Not large or heavy enough for box cuts or dovetails, I decided on quick router-and-drillpress pegged dado joints:



Stay tuned for more pics and a soundclip when I can do more than strum an E and A-chord, lol!


----------



## Gunny (Feb 21, 2006)

Geek: looking at the schematic I don't see what controls the relays (no switching activation for the coils). How does that work?


----------



## Yerffej (Feb 7, 2006)

real clean work, nicely thought out. Waiting excitedly for the clips


----------



## Geek (Jun 5, 2007)

Hi Gunny,



Gunny said:


> Geek: looking at the schematic I don't see what controls the relays (no switching activation for the coils). How does that work?


On the power supply off the rectified filament voltage. The switch labled "Roctal" switches the relay coils.




> real clean work, nicely thought out. Waiting excitedly for the clips


Thanks! :smile:


Cheers!


----------



## Gunny (Feb 21, 2006)

I get it. I was looking for something more complicated..doh!


----------



## Geek (Jun 5, 2007)

I should mention that any future versions of this should/would use a 6K6 output transformer, rather than the 8K (which I had on hand).


----------



## Geek (Jun 5, 2007)

Finished her up tonight :banana:



The Danish oil went well:


Rear view. Yes, that's a discontinued RS 40-1272D speaker. The "D" I swear means "Don't underestimate me for geetah".... incredible mid-bump in those and quite sensitive as 8" goes (sounded as loud as a known 96dB speaker in a side-by-each test) and late breakup:


----------



## Geek (Jun 5, 2007)

I had this amp evaluated by an actual musician yesterday and he was impressed as to how much can be done on it with the available controls. He was having a lot of fun with it!

The suggestion is to use a genuine guitar AlNiCo speaker with it. The existing ceramic RS thing sounds OK, but the added compression of the guitar speaker will give it more .... grumba :banana:

So, I have ordered a Weber Signature 8" AlNiCo: https://taweber.powweb.com/weber/asig8.htm

We plugged it into his 12" cab and for 3.5W (actually, we didn't run it full out), it sounded surprisingly LOUD 

Soundclips as per my REALLY lousy playing can be found here:
http://tonegeeks.sicomm.us/ToneGeeks/index.php?topic=7.msg128#msg128

Cheers!


----------



## Geek (Jun 5, 2007)

Got my Weber last week :banana:



BY GODS it sounds great! 

Also did some tube rolling.
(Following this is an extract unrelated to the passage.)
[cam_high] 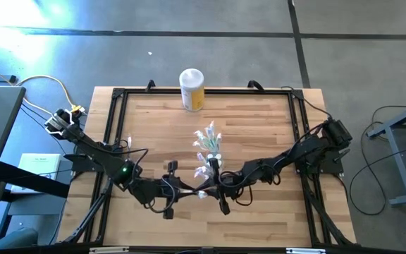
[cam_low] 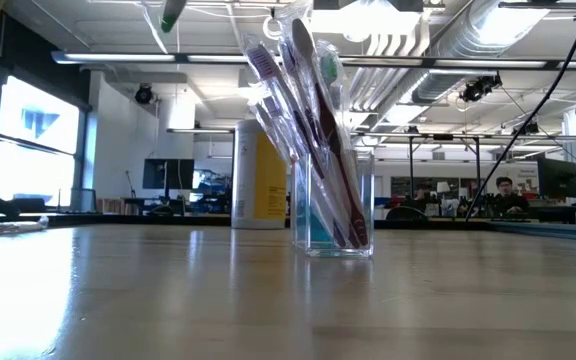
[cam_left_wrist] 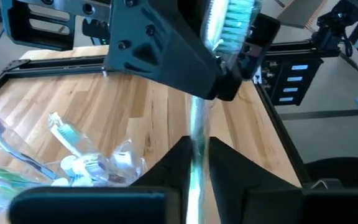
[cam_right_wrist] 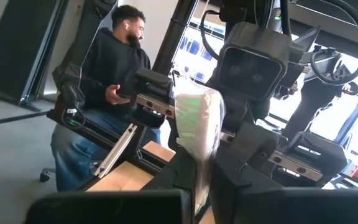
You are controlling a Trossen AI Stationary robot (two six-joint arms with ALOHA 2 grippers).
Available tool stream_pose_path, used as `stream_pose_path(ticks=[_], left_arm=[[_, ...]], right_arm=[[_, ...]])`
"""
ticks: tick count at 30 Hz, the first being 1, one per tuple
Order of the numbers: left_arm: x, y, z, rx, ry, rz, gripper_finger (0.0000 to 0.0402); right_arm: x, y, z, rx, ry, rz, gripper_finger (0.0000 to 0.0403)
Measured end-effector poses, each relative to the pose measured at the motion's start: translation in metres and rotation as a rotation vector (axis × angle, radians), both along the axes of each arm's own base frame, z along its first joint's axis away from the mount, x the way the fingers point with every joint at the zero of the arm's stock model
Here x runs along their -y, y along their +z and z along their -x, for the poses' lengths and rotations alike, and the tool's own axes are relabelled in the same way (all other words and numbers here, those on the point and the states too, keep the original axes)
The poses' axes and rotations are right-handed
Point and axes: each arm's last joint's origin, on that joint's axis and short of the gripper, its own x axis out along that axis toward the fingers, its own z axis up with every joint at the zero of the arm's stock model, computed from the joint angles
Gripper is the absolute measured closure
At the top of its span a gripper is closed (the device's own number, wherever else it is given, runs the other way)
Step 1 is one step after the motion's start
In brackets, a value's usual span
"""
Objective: Pick & Place toothbrushing station
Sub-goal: Put the green toothbrush into the transparent organizer
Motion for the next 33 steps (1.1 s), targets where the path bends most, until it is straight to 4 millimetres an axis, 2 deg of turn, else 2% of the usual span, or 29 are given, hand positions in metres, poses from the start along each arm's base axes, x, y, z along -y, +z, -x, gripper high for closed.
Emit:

Original tube lineup: V1 = 5751 RCA black plate; V2 = 5751 GE-JAN gray plate; V3 = 6V6GTA RCA gray plate, red printing; V4 = EZ81 Rogers (didn't roll this one).

Full mids and darker texture. Awesome Jazz/Blues rig.


V3 to GE 6V6GT wafer base:
Flattens bottom end out a bit, less mids, flatter tone overall. Could be "too flat" tone for many.

V1 to BEL (India) 5751 + V2 as GE-JAN 5751:
Brightens things up an incredible amount. Fastest attack time of all the 5751's I've tested (not just in Roctal). Still keeps the mids and the bass flattens out a bit. Quite a rock sound.

V2 to BEL (India) 5751:
Don't do it. Unstable at best (oscillations) and when you do get it stable, it's really grungy. Might be good for those looking for the "solid state" sound from their tube amp.

V1 + V2 to GE-JAN 5751:
Put on your cowboy boots and hat, 'cause Waylon Jennings has just showed up. YEEEHAWWWW! 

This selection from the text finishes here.